Al-Mizan Charitable Trust
- Logo as of 2014
- Founded: October 2011
- Founder: Mohammed S. Mamdani
- Type: Organisation
- Registration no.: 7228603
- Focus: Poverty in the United Kingdom, Homelessness, Debt
- Location: Acton, London, England, UK;
- Region served: United Kingdom
- Key people: Judith Pfeiffer Roger Chester Imam Sikander Pathan Chris Hewer Ali Orr
- Website: www.almizantrust.org.uk

= Al-Mizan Charitable Trust =

Muslim-run charity based in the United Kingdom

Al-Mizan Charitable Trust (AMCT), is a Muslim-run charity that supports vulnerable families and individuals living in poverty across the United Kingdom, regardless of their faith or cultural background.

==History==
Al-Mizan Charitable Trust was founded in October 2011 by Mohammed Sadiq Mamdani, a social entrepreneur, who founded other charities including Muslim Youth Helpline, Ansar Youth Project and most recently Sufra. Al-Mizan Charitable Trust is the UK's first Muslim grant-funder that supports individuals living in poverty, regardless of their faith or cultural background. Every month, the Trust receives more than 40 applications for financial support, of which only half of eligible applications can be supported with a grant or interest-free loan of up to £500. Although the Trust prioritises applications which provide long-term benefit, rising poverty and unemployment have forced the charity to consider funding more and more applications for basic household and subsistence costs.

==Activities==
The main activity of Al-Mizan Charitable Trust is to distribute grants of up to 500GBP to people in crisis. The grants they distribute to poor families are used to buy items such as mattresses and school uniforms. They also distribute food to poor families struggling to afford the cost of food, distributing approximately 1,000 food packets during the month of Ramadan in 2015.

Al-Mizan Charitable Trust is the parent organization of Sufra, a food bank in London.
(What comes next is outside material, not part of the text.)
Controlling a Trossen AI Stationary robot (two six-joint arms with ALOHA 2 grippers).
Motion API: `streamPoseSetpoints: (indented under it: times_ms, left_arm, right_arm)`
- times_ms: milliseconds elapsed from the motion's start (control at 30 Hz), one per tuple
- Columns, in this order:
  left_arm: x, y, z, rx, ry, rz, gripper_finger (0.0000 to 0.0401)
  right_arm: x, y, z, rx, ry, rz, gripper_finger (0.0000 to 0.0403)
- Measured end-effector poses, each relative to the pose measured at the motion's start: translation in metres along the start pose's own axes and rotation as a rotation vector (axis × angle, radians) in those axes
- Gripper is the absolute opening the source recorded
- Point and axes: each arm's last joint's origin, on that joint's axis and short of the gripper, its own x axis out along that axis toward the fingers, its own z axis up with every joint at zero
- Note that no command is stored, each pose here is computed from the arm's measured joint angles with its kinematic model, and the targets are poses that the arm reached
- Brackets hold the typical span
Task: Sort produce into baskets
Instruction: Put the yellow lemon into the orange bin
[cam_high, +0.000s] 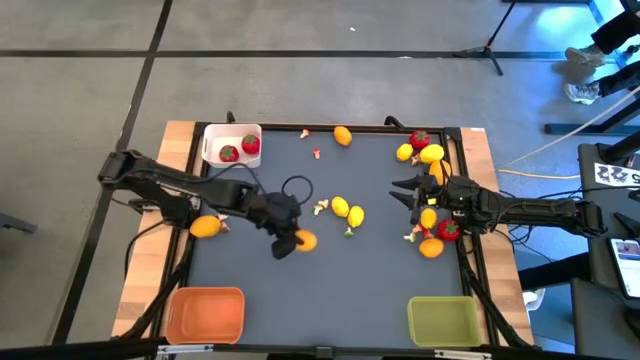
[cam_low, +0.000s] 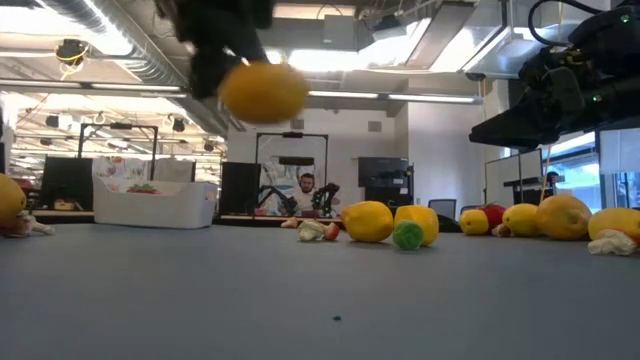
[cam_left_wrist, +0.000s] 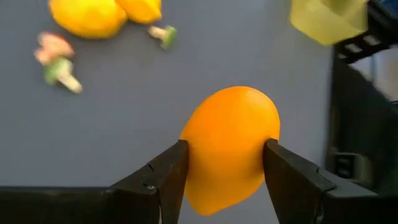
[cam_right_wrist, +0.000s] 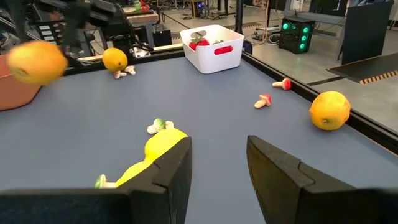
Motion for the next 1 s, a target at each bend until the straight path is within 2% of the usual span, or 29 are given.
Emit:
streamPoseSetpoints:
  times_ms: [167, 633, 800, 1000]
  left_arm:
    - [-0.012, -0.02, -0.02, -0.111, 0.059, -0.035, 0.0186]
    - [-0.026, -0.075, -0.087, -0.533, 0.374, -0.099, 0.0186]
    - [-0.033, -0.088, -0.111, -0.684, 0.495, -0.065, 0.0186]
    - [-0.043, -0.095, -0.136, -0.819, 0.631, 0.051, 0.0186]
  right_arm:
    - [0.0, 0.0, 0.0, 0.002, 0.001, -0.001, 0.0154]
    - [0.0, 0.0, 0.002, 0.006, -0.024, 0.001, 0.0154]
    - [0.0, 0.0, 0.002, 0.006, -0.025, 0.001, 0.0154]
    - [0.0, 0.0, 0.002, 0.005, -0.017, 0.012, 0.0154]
During its first six months in operation, Sufra handed out food to 20–40 families each week, feeding approximately 3,000 people.

==Aims==
Al-Mizan Charitable Trust has prioritised five aims of its organisation.
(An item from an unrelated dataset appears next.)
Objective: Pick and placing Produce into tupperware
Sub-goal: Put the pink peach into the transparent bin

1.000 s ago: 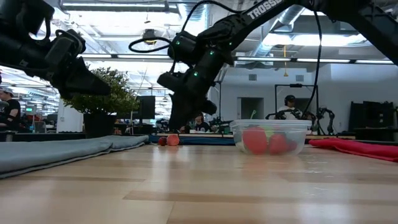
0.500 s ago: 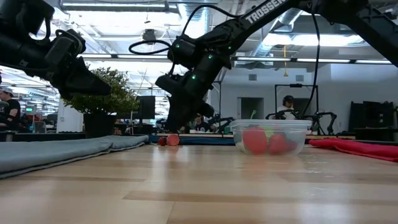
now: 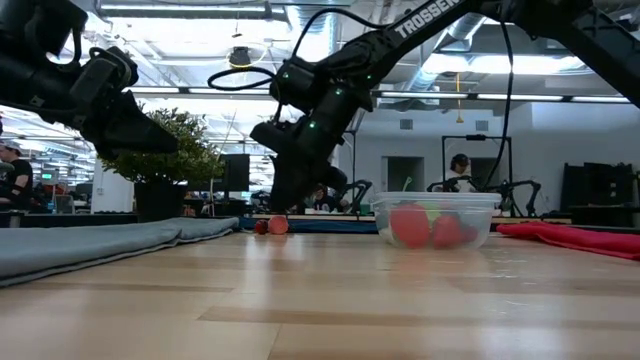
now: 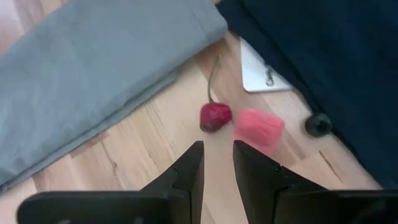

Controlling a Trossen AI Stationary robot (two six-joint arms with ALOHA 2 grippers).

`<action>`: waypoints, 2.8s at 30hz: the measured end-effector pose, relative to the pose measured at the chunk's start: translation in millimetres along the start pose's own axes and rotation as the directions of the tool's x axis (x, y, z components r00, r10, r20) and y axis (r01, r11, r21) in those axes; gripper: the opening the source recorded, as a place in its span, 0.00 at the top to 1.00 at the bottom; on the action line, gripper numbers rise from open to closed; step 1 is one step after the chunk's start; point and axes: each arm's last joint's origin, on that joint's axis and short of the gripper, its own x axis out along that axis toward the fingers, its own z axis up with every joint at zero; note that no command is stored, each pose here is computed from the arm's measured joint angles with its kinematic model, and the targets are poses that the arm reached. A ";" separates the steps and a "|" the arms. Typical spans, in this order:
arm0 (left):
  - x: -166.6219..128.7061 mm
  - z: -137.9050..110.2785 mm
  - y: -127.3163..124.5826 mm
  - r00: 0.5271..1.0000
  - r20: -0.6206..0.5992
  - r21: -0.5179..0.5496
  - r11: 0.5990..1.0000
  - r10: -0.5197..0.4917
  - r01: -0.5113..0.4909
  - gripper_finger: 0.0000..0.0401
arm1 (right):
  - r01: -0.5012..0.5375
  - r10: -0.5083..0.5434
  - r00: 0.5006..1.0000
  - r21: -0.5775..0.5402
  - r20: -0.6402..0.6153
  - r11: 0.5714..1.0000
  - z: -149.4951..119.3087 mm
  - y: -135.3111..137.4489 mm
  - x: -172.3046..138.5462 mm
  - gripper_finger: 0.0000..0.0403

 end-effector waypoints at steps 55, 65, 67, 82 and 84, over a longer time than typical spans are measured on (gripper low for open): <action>-0.1 -0.1 -1.8 0.998 -0.017 -0.003 0.998 -0.057 0.057 0.78 | 0.258 -0.297 0.954 0.373 0.049 0.891 -21.5 25.0 25.0 0.31; -0.1 -0.5 -1.9 0.998 -0.024 -0.010 0.998 -0.065 0.065 0.78 | 0.244 -0.301 0.946 0.347 0.119 0.905 -19.6 31.8 33.3 0.31; -0.1 -0.7 -2.1 0.997 -0.027 -0.010 0.998 -0.070 0.070 0.78 | 0.233 -0.294 0.945 0.339 0.142 0.911 -16.7 33.4 30.4 0.31; -0.1 -1.0 -2.8 0.995 -0.036 -0.019 0.995 -0.094 0.093 0.78 | 0.200 -0.265 0.954 0.366 0.137 0.909 -8.9 17.7 28.5 0.40; -0.1 -1.0 -2.8 0.995 -0.036 -0.020 0.995 -0.094 0.093 0.78 | 0.200 -0.267 0.954 0.370 0.138 0.907 -8.4 16.5 28.4 0.41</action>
- To promote and campaign for social justice, in all its forms, across the UK;
- To deliver a fair and accountable system of grant-giving, based on individual need and circumstances;
- To respond effectively to changing social, economic and political trends in the UK by directing funds towards the most deprived individuals and, where appropriate, with creativity and innovation;
- To adhere to all recognised good practice models and quality standard measures;
- To develop a culture of sustainable and responsible charitable giving, ensuring the rights of both the donor and the beneficiary.